There were three factors that could influence performance: thresholds, types of classifiers, and types of ICNs. As a result, 2 × 2 ANOVAs were applied for detecting main effects and significant interactions that could influence the final performance (Acc., Spe., and Sen.). A p value < 0.05 was considered to indicate a main factor or significant interaction for the performances.

Next, the probability for the accuracy above 85% among 9 thresholds and 3 classification methods was calculated for each ICN. Finally, the ROIs for certain ICNs with probabilities of 70% were selected as the stable predictive models to discriminate MHE patients from NMHE patients. The selected ROIs for the ICNs with the best performance among nine thresholds were considered as the discriminative ROIs of the most representative ICNs for MHE.

Evaluation of GAMMA Generated Biomarkers

GAMMA-generating discriminative ROIs of the most representative ICNs were evaluated in the following steps.

Let \({{ROI}}^{j}({{ICN}}^{k})\) denote the jth ROI for the kth ICN, which was selected by C4.5. Let \({D}^{i}({{ICN}}^{k})\) represent the high connectivity discretization map for subject i of the kth ICN, and \({D}^{i}{({ICN}}^{k})\cap {{ROI}}^{j}({{ICN}}^{k})\) represents the overlap ROI for \({{ROI}}^{j}({{ICN}}^{k})\) and \({D}^{i}\). As a result, \({N}_{{D}^{i}{({ICN}}^{k})\cap {{ROI}}^{j}({{ICN}}^{k})}\) represents the number of voxels that were in both \({{ROI}}^{j}({{ICN}}^{k})\) and \({D}^{i}\). Let \({F}^{i}({{ICN}}^{k})\) represent the functional connectivity map for subject i of the kth ICN, and \({{FC}}_{{F}^{i}({{ICN}}^{k})\cap {{ROI}}^{j}({{ICN}}^{k})}\) represents the average function connectivity for subject i within the jth ROI of the kth ICN. Both \({N}_{{D}^{i}{({ICN}}^{k})\cap {{ROI}}^{j}({{ICN}}^{k})}\) and \({{FC}}_{{F}^{i}({{ICN}}^{k})\cap {{ROI}}^{j}({{ICN}}^{k})}\) were two functional integration patterns of the jth ROI for the kth ICN. The two-sample t-test was applied to calculate different sizes (\({N}_{{D}^{i}{({ICN}}^{k})\cap {{ROI}}^{j}({{ICN}}^{k})}\)) and FCs (\({{FC}}_{{F}^{i}({{ICN}}^{k})\cap {{ROI}}^{j}({{ICN}}^{k})}\)) of discriminative ROIs between MHE and NMHE. A p value < 0.05 was considered to indicate a significant difference.

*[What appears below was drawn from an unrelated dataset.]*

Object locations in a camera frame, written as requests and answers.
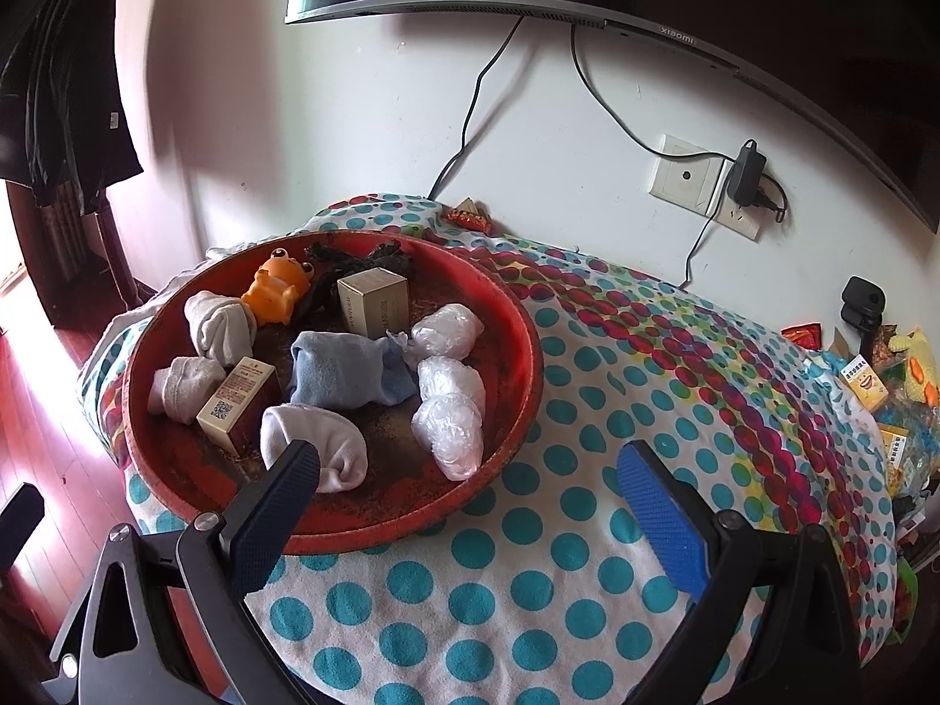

To investigate the relationship between discriminant results and behavior criteria, we computed correlation coefficients between the GAMMA results and Trail Making Test A (TMT-A), Trail Making Test B (TMT-B), Digit Symbol Test (DST), Block Design Test (BDT), and Child-Pugh scores. In this study, we computed partial correlations between two functional integration patterns of the discriminative ROIs within the selected ICNs and clinical criteria by controlling for movement (the motion parameters were optimized by the band-pass temporal filter according to the previous study60), age, gender and years of education. The p-value < 0.05 (Bonferroni corrected) was considered as a significant correlation.